# WORK TO BE COMPLETED:
Required from the data below: the exact lines starting at the line containing "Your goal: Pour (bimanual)" and ending at the line containing "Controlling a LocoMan", with both ends kept and all pictures dropped.

= = =

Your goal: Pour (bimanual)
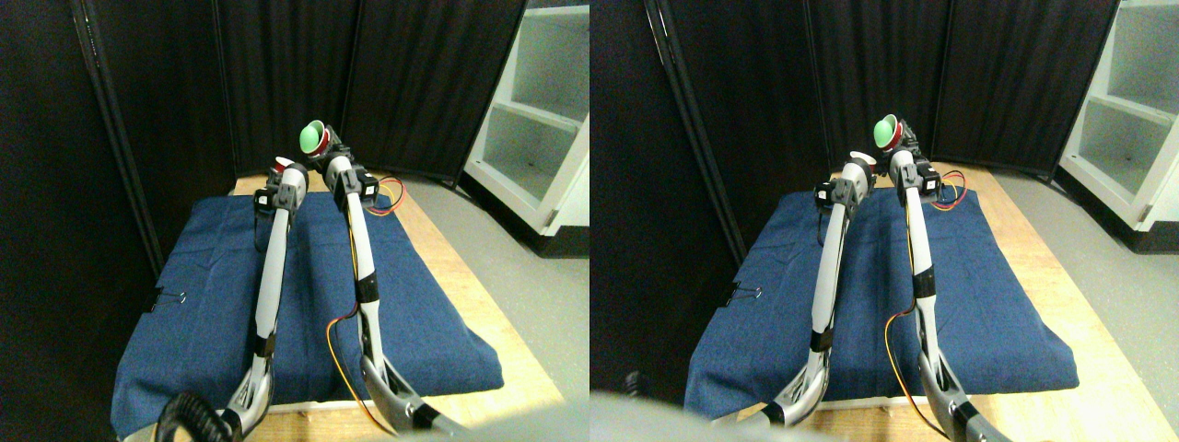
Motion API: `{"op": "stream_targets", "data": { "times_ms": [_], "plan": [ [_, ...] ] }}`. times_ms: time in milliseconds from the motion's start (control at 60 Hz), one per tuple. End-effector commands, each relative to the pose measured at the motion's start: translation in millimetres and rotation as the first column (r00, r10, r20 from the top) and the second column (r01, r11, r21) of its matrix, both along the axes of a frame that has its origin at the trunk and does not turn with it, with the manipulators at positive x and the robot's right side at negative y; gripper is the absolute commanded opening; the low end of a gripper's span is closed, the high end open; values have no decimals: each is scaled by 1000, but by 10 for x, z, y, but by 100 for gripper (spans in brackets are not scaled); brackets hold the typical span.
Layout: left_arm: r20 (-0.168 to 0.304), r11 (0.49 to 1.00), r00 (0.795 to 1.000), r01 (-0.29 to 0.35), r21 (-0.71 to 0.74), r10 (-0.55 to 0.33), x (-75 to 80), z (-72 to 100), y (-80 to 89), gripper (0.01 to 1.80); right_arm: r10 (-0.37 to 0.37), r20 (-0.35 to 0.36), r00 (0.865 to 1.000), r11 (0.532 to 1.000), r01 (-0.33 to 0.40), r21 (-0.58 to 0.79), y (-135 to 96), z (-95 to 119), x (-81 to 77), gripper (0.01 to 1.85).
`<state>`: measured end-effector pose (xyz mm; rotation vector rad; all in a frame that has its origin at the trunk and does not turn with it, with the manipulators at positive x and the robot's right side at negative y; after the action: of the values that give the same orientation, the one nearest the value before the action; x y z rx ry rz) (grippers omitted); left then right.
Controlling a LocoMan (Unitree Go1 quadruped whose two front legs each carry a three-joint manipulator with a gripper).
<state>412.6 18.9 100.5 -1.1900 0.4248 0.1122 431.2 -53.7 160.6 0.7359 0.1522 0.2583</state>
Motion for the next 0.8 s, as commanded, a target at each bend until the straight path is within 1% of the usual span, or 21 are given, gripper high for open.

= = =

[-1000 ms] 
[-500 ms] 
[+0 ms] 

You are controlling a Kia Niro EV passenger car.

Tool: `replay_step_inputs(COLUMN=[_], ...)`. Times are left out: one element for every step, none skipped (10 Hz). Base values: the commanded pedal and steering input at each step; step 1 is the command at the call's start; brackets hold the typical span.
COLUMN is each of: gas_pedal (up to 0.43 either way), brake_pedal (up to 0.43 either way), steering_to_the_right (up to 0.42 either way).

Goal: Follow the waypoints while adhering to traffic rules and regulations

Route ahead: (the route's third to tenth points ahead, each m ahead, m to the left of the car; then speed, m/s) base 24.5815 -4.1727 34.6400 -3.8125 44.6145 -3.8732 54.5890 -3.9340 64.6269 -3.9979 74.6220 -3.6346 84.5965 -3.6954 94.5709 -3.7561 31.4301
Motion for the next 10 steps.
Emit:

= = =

# ANSWER FOR THE TASK:
Your goal: Pour (bimanual)
Motion API: `{"op": "stream_targets", "data": { "times_ms": [_], "plan": [ [_, ...] ] }}`. times_ms: time in milliseconds from the motion's start (control at 60 Hz), one per tuple. End-effector commands, each relative to the pose measured at the motion's start: translation in millimetres and rotation as the first column (r00, r10, r20 from the top) and the second column (r01, r11, r21) of its matrix, both along the axes of a frame that has its origin at the trunk and does not turn with it, with the manipulators at positive x and the robot's right side at negative y; gripper is the absolute commanded opening; the low end of a gripper's span is closed, the high end open; values have no decimals: each is scaled by 1000, but by 10 for x, z, y, but by 100 for gripper (spans in brackets are not scaled); brackets hold the typical span.
Layout: left_arm: r20 (-0.168 to 0.304), r11 (0.49 to 1.00), r00 (0.795 to 1.000), r01 (-0.29 to 0.35), r21 (-0.71 to 0.74), r10 (-0.55 to 0.33), x (-75 to 80), z (-72 to 100), y (-80 to 89), gripper (0.01 to 1.80); right_arm: r10 (-0.37 to 0.37), r20 (-0.35 to 0.36), r00 (0.865 to 1.000), r11 (0.532 to 1.000), r01 (-0.33 to 0.40), r21 (-0.58 to 0.79), y (-135 to 96), z (-95 to 119), x (-81 to 77), gripper (0.01 to 1.85).
`<state>`: measured end-effector pose (xyz mm; rotation vector rad; all in a frame that has its origin at the trunk and does not turn with it, with the manipulators at positive x and the robot's right side at negative y; after the action: of the values that give the same orientation, the one nearest the value before the action; x y z rx ry rz) (grippers omitted); left then right.
Controlling a LocoMan (Unitree Go1 quadruped whose two front legs each carry a three-joint manipulator with a gripper).

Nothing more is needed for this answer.